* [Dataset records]
== Segment start ==
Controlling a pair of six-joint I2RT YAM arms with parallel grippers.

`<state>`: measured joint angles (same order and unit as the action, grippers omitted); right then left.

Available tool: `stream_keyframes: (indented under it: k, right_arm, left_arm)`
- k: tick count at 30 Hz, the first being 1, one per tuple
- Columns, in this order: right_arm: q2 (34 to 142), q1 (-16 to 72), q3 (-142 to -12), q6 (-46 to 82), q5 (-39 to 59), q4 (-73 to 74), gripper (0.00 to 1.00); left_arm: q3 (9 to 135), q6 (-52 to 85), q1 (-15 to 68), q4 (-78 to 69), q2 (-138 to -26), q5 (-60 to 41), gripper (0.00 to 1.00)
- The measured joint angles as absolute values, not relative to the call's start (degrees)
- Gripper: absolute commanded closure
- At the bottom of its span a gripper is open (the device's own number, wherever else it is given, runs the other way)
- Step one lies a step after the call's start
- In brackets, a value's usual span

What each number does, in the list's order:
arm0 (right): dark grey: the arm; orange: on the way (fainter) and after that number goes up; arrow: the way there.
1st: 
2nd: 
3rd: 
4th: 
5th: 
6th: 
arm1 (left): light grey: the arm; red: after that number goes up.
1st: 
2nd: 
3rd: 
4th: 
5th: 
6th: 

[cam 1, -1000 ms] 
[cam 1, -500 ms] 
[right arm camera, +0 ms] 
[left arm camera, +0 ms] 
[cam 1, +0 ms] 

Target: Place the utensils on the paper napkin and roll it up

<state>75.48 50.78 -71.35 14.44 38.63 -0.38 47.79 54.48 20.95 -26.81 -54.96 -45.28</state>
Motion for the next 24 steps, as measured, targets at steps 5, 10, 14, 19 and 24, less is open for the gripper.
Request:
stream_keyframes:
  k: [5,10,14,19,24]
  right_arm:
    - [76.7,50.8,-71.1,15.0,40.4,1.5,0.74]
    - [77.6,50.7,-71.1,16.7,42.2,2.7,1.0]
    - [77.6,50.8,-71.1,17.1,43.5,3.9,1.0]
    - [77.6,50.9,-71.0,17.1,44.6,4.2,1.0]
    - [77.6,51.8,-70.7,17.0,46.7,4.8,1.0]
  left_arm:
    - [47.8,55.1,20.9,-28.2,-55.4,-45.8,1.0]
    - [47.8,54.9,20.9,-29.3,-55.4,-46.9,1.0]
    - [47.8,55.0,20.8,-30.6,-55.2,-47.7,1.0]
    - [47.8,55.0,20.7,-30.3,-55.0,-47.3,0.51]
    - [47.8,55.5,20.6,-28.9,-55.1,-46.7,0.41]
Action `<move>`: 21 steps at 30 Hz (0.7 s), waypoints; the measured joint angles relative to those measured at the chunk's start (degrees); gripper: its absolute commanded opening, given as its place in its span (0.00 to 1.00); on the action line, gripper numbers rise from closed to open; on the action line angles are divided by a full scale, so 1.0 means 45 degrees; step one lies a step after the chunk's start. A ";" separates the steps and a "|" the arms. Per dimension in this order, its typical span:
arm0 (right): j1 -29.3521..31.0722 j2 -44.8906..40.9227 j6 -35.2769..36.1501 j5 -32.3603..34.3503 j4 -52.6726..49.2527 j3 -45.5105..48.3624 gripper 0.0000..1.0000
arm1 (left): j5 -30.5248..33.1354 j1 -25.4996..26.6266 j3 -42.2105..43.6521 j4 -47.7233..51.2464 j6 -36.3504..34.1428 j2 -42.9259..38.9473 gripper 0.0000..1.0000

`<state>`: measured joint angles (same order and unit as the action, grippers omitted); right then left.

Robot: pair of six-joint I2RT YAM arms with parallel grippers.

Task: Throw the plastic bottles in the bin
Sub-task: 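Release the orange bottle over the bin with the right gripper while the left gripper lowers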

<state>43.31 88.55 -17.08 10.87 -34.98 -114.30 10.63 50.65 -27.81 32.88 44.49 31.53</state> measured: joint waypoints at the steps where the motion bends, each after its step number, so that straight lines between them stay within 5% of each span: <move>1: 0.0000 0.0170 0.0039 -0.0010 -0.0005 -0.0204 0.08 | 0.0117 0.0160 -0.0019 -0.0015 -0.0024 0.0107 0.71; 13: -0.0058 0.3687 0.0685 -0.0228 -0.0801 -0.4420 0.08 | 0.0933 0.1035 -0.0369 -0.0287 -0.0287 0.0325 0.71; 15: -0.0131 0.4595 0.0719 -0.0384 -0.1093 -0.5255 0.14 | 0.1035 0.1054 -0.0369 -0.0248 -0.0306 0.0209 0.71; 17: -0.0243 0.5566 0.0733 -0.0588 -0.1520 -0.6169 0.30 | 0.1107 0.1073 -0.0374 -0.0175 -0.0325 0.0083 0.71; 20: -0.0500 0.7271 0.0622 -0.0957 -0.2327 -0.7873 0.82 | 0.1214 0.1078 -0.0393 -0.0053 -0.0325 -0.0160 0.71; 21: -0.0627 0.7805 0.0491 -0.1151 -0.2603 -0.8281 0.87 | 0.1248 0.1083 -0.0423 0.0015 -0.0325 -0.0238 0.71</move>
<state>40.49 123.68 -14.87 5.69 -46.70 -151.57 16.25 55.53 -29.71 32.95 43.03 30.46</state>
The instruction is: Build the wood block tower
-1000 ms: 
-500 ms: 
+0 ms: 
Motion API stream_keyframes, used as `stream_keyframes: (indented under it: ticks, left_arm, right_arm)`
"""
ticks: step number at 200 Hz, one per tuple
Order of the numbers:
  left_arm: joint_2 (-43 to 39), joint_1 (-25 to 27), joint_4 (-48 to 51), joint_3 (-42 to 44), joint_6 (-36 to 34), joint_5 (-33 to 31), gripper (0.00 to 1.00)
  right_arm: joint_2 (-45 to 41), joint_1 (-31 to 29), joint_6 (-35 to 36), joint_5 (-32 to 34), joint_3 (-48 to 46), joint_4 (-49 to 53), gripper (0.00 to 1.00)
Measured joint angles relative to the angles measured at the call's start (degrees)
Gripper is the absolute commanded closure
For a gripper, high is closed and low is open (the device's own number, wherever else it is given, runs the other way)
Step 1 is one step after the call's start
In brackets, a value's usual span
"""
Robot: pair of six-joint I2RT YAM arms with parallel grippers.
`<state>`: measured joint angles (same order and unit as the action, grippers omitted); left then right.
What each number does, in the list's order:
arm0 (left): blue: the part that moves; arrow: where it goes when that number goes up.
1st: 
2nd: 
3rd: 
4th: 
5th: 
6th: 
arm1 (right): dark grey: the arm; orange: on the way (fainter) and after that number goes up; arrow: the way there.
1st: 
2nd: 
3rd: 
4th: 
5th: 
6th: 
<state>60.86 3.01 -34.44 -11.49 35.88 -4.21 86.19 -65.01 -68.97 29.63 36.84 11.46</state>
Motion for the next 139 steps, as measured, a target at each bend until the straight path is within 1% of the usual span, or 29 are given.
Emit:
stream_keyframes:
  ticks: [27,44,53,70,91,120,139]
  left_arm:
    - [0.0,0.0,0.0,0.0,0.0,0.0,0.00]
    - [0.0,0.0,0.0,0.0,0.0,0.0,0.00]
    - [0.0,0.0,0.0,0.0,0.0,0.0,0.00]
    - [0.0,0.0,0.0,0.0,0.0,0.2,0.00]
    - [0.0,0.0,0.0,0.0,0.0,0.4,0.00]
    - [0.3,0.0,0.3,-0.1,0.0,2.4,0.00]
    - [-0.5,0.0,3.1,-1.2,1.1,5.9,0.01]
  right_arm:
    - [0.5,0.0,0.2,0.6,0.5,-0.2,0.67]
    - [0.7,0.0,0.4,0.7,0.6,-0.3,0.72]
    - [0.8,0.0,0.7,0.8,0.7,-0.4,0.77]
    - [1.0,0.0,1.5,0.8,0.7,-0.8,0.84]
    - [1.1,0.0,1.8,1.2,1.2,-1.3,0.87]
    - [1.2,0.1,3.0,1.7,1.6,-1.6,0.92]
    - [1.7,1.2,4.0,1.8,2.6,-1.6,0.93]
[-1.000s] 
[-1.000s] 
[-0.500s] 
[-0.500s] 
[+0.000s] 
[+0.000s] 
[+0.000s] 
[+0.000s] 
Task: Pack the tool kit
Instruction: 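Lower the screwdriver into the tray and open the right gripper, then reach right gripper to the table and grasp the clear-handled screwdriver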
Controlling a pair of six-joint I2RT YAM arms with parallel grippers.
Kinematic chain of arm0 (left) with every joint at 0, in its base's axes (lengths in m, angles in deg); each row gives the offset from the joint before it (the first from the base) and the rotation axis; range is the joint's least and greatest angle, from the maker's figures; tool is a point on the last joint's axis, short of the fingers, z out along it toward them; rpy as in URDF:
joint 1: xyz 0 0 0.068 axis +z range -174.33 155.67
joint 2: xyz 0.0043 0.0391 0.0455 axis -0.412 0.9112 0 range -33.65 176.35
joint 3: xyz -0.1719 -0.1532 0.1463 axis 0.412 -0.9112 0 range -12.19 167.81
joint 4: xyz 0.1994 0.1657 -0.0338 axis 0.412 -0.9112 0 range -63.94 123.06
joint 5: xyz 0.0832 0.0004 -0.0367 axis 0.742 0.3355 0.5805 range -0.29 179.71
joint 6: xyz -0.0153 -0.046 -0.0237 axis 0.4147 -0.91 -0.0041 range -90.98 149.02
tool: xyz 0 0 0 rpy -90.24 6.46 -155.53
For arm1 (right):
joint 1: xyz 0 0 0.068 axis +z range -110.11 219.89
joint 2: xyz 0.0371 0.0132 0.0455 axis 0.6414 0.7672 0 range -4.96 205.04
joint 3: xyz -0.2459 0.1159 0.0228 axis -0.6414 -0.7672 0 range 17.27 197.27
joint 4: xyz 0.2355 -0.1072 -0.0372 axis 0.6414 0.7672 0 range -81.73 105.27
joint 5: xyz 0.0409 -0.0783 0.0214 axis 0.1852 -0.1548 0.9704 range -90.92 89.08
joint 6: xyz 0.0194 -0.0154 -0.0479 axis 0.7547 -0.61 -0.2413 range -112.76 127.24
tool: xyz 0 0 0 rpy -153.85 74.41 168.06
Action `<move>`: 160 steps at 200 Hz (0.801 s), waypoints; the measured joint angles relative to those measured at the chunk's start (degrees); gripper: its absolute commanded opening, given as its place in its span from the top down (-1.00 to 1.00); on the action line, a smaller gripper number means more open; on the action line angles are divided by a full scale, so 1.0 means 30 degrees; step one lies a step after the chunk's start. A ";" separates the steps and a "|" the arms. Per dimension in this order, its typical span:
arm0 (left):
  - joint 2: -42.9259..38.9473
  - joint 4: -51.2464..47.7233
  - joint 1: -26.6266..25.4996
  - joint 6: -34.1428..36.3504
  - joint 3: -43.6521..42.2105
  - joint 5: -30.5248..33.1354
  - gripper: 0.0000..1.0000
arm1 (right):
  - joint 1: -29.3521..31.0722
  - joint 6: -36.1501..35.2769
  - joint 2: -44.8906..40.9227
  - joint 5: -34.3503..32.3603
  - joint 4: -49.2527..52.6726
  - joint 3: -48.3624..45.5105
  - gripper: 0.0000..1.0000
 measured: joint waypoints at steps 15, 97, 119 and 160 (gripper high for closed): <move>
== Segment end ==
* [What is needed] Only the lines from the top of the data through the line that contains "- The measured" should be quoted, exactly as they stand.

* [Exercise answer]
Controlling a pair of six-joint I2RT YAM arms with parallel grippers.

`<state>`: measured joint angles (same order and unit as the action, grippers omitted); right then left.

Available tool: `stream_keyframes: (indented under it: k, right_arm, left_arm)`
- k: tick count at 30 Hz, the first being 1, one per tuple
- Columns, in this order: right_arm: q2 (34 to 142), q1 (-16 to 72), q3 (-142 to -12), q6 (-46 to 82), q5 (-39 to 59), q4 (-73 to 74), gripper (0.00 to 1.00); left_arm: q3 (9 to 135), q6 (-52 to 85), q1 (-15 to 68), q4 (-78 to 69), q2 (-138 to -26), q5 (-60 to 41), gripper (0.00 to 1.00)
- The measured joint angles as absolute values, not relative to the call's start (degrees)

Nothing remains to be done in this exercise.